October 22, 2020 – Another Lawsuit Filed as Metformin Recalls Continue
Another lawsuit was filed against Heritage Pharmaceuticals, which does business as Avet Pharmaceuticals, over the alleged contamination of its generic metformin medication with NDMA, “a carcinogenic and liver-damaging impurity.”
Filed in August 2020, an amended complaint claims consumers would not have purchased the popular diabetes drug had they known it contained “dangerously high levels” of NDMA above the legal limit defined by the U.S. Food and Drug Administration (FDA). According to the case, the contaminated product is “worthless” and has injured consumers, who paid full-price for a medication “not fit for human consumption” and ingested “high levels of acutely-toxic NDMA.”
The lawsuits detailed on this page come amid a wave of recalls of metformin medications, though Avet has yet to issue any recalls for the drug at issue in these cases. In light of recent FDA testing that revealed higher-than-acceptable levels of NDMA in various metformin samples, voluntary recalls have been issued over the past few months by several manufacturers, including Apotex, Amneal, Marksans, Lupin, Teva, Bayshore, and Sun.
Click here to see the full list of recalled metformin medications.
The latest information about the recalls and testing can be found on the FDA’s website.
According to a proposed class action lawsuit, generic metformin manufactured by Heritage Pharmaceuticals, Inc. has been found to contain dangerously high levels of probable carcinogen N-nitrosodimethylamine (NDMA).
The complaint out of New Jersey states that online pharmacy Valisure announced on March 2, 2020 that it had detected high levels of NDMA in prescription metformin, a drug sometimes sold under the brand name Glucophage that’s used to control high blood sugar in patients with type 2 diabetes.
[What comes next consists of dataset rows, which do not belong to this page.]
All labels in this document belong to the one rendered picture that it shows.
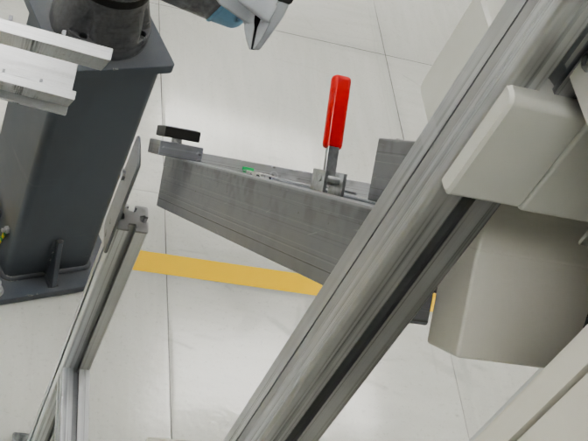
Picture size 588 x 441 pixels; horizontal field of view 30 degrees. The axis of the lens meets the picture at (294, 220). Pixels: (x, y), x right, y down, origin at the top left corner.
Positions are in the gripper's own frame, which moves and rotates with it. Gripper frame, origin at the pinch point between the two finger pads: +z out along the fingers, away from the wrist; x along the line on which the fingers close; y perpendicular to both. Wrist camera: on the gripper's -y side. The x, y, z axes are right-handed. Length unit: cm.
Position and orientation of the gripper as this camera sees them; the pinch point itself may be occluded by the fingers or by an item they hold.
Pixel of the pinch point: (262, 39)
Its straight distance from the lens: 113.6
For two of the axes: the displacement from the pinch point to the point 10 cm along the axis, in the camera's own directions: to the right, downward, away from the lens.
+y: -7.6, -1.5, -6.3
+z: -1.8, 9.8, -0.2
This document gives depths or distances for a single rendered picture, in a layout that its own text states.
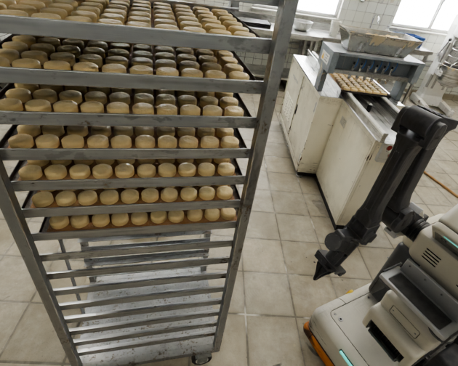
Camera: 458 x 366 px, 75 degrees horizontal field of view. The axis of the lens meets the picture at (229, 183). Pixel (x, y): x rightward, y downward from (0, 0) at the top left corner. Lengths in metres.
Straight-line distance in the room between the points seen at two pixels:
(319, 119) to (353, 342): 1.73
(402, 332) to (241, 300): 0.90
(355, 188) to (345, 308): 0.89
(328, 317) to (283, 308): 0.37
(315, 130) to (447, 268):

According to the case, NDMA, which Valisure said was found in batches manufactured by Heritage, doing business as Avet Pharmaceuticals, was formerly used in the production of liquid rocket fuel and has been linked to liver damage and cancer in humans.
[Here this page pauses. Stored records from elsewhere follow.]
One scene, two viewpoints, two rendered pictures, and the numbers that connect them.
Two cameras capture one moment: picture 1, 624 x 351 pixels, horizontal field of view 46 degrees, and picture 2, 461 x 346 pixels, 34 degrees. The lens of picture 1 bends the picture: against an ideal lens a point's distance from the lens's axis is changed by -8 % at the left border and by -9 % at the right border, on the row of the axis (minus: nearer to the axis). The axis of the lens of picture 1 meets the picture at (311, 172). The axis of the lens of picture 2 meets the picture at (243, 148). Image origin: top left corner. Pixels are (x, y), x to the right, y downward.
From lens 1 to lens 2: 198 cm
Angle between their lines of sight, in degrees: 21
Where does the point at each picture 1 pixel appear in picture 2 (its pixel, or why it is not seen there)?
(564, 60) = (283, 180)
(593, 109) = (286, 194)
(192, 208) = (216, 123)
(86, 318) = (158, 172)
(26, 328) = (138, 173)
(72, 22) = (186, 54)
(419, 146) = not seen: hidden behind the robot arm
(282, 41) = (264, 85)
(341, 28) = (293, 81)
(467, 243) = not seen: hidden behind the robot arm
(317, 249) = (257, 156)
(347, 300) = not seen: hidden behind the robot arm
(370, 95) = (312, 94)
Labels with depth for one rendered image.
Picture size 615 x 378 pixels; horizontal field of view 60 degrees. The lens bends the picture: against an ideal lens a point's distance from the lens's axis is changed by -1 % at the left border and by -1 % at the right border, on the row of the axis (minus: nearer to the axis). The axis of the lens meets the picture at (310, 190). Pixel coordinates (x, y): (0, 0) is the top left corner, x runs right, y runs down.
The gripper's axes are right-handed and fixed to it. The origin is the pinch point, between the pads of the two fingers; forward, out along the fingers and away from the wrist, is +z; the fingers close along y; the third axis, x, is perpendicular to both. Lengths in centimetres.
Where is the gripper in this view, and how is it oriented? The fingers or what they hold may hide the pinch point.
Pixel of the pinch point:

The lawsuit claims the defendant’s metformin was found to contain between 5.3 and nearly nine times the FDA’s daily intake limit for NDMA, which the case notes is “particularly troubling” given the medication is to be taken daily.
According to Valisure, the contamination may be linked to problems in the manufacturing process rather than “a fundamental instability of the drug molecule,” the case says. The lawsuit argues that Avet’s metformin medications would not be contaminated with NDMA if the drug had been “properly manufactured.”
Although Valisure recommended a recall of Avet’s metformin medications, the lawsuit claims the company has not only refused to pull the drug from the market but continues to tout on its website that it manufactures “high quality generic medicines.” The suit argues that the defendant’s customers have been, and continue to be, misled by Avet’s representations that its metformin is “safe and effective.”
“However, these representations are false,” the complaint scathes, “as Defendant’s metformin medication contains the carcinogenic impurity NDMA.”
The suit claims proposed class members would not have purchased the medication, or would have paid less for the drug, had they known Avet’s metformin was contaminated with “dangerously high levels” of NDMA.